(Work task)
Every line of the entries below that carries the string "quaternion" should be copied.
---------- Stored data
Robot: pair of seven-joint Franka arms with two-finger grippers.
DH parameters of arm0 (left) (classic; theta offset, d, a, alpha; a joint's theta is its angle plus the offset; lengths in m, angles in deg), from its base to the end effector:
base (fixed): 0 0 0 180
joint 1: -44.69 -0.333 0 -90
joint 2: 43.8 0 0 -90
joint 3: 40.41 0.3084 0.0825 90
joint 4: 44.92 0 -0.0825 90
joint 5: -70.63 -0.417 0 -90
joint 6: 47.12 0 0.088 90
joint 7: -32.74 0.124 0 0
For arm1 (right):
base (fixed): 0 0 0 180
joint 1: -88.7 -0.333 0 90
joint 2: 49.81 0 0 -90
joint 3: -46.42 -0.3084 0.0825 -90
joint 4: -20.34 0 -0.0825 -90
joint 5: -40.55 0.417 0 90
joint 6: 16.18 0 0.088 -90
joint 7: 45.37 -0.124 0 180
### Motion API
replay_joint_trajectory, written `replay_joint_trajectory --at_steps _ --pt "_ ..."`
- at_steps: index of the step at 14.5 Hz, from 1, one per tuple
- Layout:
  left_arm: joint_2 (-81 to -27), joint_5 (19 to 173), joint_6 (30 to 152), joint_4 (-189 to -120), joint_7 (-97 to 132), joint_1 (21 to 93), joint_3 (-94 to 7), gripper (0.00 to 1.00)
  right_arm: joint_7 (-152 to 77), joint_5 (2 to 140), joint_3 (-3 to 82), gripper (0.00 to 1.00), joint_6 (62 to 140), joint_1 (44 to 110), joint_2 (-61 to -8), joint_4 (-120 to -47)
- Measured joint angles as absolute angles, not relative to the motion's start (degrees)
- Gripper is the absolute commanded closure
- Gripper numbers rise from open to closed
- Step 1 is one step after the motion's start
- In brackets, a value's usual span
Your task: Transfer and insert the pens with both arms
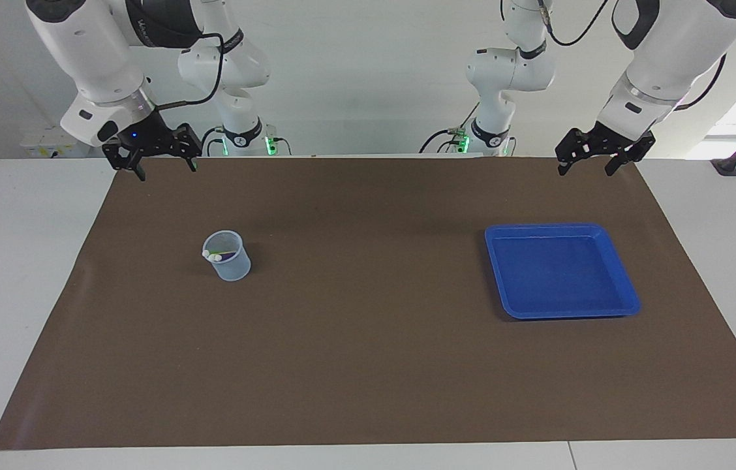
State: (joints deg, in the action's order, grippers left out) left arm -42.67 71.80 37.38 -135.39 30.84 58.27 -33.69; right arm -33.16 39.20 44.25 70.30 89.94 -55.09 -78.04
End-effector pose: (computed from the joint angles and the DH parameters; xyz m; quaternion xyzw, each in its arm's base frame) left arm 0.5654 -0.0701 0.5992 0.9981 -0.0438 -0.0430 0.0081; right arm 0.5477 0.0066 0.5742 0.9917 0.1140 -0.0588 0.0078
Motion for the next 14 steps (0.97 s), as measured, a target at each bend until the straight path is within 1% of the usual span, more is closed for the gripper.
replay_joint_trajectory --at_steps 3,11,14 --pt "-42.67 72.13 36.42 -135.00 30.79 58.28 -34.16 0.00 -33.16 39.03 44.14 0.00 69.07 89.88 -56.20 -78.04" --pt "-42.69 72.13 36.34 -135.23 30.73 58.54 -34.61 0.00 -33.73 38.96 44.15 0.00 67.36 89.85 -56.87 -78.05" --pt "-42.69 72.13 36.34 -135.23 30.71 58.53 -34.59 0.00 -36.27 38.96 44.25 0.00 67.62 88.32 -56.78 -78.07"
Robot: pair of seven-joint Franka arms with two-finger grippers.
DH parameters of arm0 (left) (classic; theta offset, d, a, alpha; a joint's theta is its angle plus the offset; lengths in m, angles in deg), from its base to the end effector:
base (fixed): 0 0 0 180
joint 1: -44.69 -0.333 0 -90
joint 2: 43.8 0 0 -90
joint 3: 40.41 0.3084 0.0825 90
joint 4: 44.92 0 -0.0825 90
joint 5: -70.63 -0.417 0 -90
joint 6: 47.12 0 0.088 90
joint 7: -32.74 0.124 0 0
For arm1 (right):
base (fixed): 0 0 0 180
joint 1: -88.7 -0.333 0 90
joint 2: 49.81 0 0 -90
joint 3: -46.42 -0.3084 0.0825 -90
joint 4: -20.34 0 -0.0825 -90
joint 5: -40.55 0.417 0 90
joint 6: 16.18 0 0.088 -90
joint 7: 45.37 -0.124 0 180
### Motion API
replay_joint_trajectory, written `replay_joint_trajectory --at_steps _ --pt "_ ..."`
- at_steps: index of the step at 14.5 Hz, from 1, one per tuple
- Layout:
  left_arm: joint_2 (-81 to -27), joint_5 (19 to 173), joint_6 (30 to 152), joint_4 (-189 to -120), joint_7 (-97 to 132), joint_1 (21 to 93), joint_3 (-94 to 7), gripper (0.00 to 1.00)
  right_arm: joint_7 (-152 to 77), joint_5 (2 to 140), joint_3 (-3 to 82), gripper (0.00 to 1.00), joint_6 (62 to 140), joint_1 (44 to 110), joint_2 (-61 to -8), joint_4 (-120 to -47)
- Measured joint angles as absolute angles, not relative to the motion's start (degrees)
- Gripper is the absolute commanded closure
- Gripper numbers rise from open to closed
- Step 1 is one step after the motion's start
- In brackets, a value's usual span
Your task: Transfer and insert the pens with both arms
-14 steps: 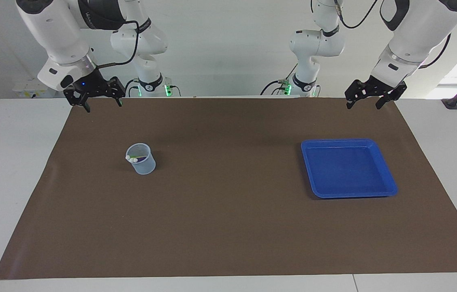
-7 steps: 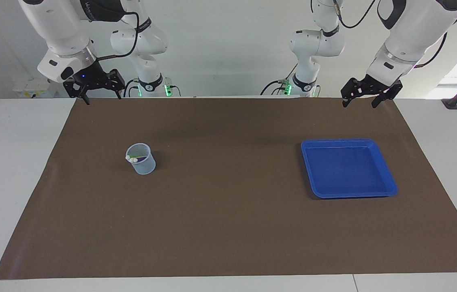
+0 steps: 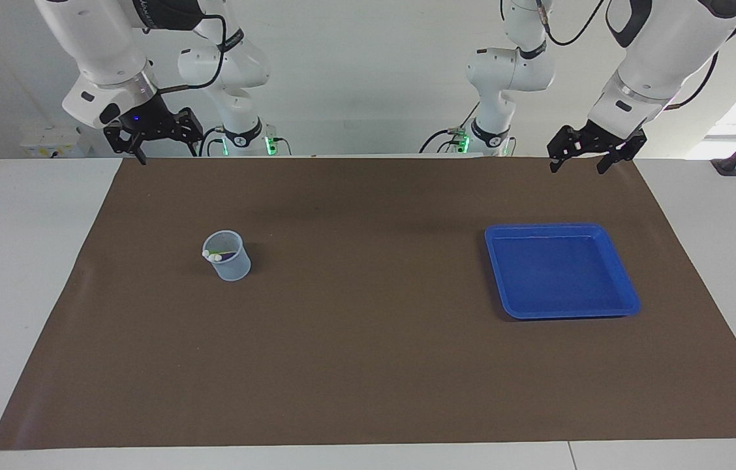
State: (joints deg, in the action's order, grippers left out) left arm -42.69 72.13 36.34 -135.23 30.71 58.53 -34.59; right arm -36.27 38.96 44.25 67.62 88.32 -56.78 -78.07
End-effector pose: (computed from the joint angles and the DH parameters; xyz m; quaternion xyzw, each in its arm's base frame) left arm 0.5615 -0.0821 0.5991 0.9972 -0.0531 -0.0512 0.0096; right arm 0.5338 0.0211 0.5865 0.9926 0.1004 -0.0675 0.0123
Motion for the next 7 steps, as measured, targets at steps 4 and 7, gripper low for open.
replay_joint_trajectory --at_steps 4,7 --pt "-42.69 72.13 36.34 -135.23 30.64 58.50 -34.57 0.00 -39.53 38.96 43.51 0.00 68.33 87.22 -55.31 -78.09" --pt "-42.69 72.13 36.34 -135.23 30.62 58.49 -34.55 0.00 -39.65 38.96 43.43 0.00 68.86 89.88 -54.44 -78.03"
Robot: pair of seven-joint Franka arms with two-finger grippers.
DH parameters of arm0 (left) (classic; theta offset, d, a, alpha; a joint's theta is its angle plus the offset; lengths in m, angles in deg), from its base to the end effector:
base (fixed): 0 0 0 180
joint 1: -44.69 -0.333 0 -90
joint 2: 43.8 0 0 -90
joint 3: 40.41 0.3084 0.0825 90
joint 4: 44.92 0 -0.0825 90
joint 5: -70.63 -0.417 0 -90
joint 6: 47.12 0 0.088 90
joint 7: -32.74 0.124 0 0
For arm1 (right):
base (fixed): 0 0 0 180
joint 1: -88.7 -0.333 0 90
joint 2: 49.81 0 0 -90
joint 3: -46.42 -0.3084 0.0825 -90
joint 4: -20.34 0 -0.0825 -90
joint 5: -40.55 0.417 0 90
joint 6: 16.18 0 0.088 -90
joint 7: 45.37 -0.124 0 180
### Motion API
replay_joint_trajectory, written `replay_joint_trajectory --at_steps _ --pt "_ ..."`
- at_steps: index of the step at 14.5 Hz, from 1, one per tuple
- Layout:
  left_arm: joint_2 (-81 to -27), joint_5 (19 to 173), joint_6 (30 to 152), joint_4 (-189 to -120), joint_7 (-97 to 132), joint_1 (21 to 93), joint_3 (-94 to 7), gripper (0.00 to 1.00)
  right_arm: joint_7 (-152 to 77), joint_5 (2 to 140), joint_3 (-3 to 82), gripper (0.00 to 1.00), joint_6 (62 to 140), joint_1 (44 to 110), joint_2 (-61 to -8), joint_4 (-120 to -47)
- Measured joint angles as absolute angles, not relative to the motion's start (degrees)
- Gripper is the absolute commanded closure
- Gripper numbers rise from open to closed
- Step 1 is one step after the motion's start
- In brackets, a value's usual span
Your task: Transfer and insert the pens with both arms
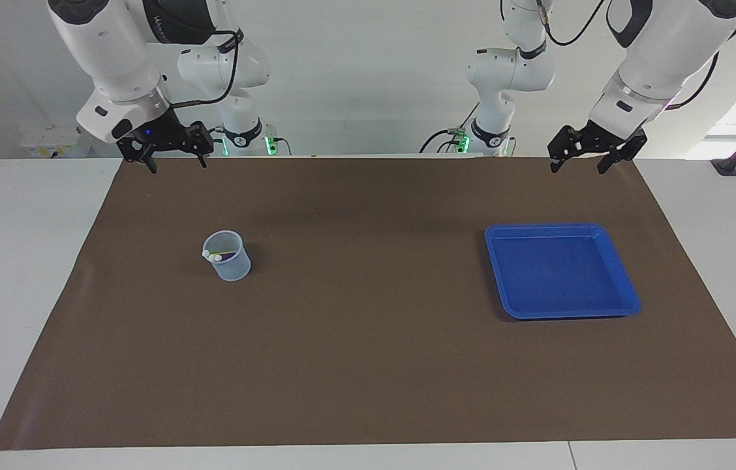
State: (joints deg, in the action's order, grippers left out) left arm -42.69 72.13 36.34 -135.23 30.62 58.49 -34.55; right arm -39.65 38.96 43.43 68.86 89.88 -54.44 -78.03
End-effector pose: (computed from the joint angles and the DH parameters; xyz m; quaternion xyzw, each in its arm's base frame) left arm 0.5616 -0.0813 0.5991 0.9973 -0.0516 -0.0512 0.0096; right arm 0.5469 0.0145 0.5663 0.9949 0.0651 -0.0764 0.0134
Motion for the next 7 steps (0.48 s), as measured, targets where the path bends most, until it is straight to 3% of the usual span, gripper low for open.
replay_joint_trajectory --at_steps 7 --pt "-42.69 72.13 36.34 -135.23 30.61 58.49 -34.55 0.00 -41.99 38.92 43.18 0.00 69.32 90.42 -53.84 -77.17"
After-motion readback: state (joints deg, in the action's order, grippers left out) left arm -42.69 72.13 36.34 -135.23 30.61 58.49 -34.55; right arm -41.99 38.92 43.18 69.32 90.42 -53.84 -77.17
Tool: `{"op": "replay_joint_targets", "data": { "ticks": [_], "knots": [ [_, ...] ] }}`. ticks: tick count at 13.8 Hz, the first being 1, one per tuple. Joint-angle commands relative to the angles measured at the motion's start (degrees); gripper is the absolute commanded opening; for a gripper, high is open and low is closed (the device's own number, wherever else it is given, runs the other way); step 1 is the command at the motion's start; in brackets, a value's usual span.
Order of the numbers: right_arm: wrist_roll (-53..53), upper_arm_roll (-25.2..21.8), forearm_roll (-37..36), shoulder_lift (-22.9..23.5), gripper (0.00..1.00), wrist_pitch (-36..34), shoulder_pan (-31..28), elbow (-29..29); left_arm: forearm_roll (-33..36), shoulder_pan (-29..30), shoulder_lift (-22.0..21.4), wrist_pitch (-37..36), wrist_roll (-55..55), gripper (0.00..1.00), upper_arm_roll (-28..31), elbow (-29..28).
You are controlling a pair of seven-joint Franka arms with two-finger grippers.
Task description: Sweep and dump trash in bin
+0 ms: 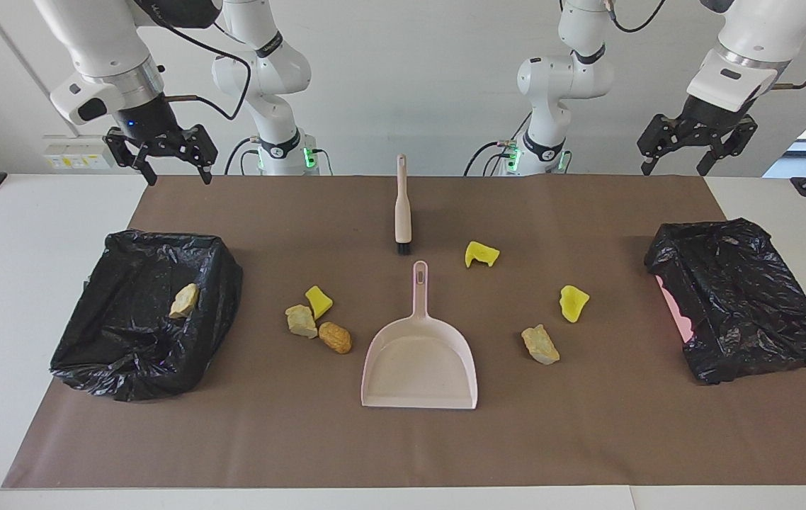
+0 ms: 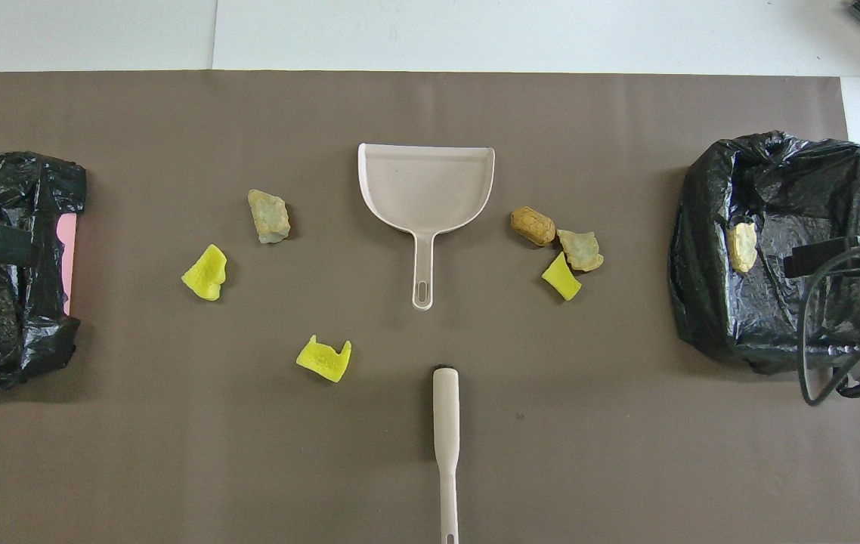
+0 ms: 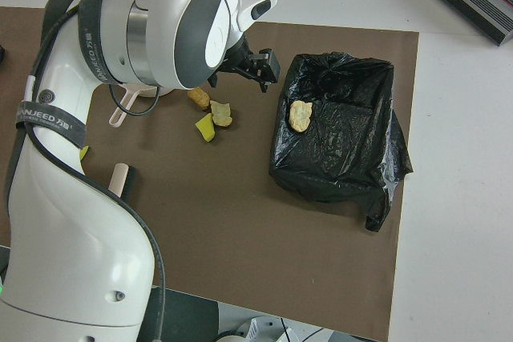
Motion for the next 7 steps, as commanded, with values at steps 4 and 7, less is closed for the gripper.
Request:
{"op": "replay_joint_targets", "data": {
  "ticks": [4, 7],
  "knots": [
    [0.6, 0.2, -0.7, -0.2, 1.0, -0.8, -0.4, 0.1, 0.1, 0.6, -0.1, -0.3, -0.4, 1.0, 0.2, 0.8],
    [0.8, 0.2, -0.8, -0.5, 1.0, -0.5, -0.1, -0.3, 0.1, 0.5, -0.4, -2.1, -0.5, 1.0, 0.2, 0.4]
  ]
}}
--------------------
(Response below)
End-effector pose: (computed from the joint angles and the DH parameters; xyz m; quaternion xyzw, each in its arm's base frame) left arm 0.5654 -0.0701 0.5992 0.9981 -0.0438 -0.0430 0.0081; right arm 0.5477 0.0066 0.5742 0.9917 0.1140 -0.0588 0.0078
End-effector pose: (computed from the joint angles and the DH parameters; xyz m; quaternion xyzw, each in its arm's base frame) left arm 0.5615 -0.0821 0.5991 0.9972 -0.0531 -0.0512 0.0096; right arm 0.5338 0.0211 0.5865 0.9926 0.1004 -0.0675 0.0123
End-effector pose: (computed from the joint angles and the DH parameters; xyz m; quaternion xyzw, each in its arm's base frame) left arm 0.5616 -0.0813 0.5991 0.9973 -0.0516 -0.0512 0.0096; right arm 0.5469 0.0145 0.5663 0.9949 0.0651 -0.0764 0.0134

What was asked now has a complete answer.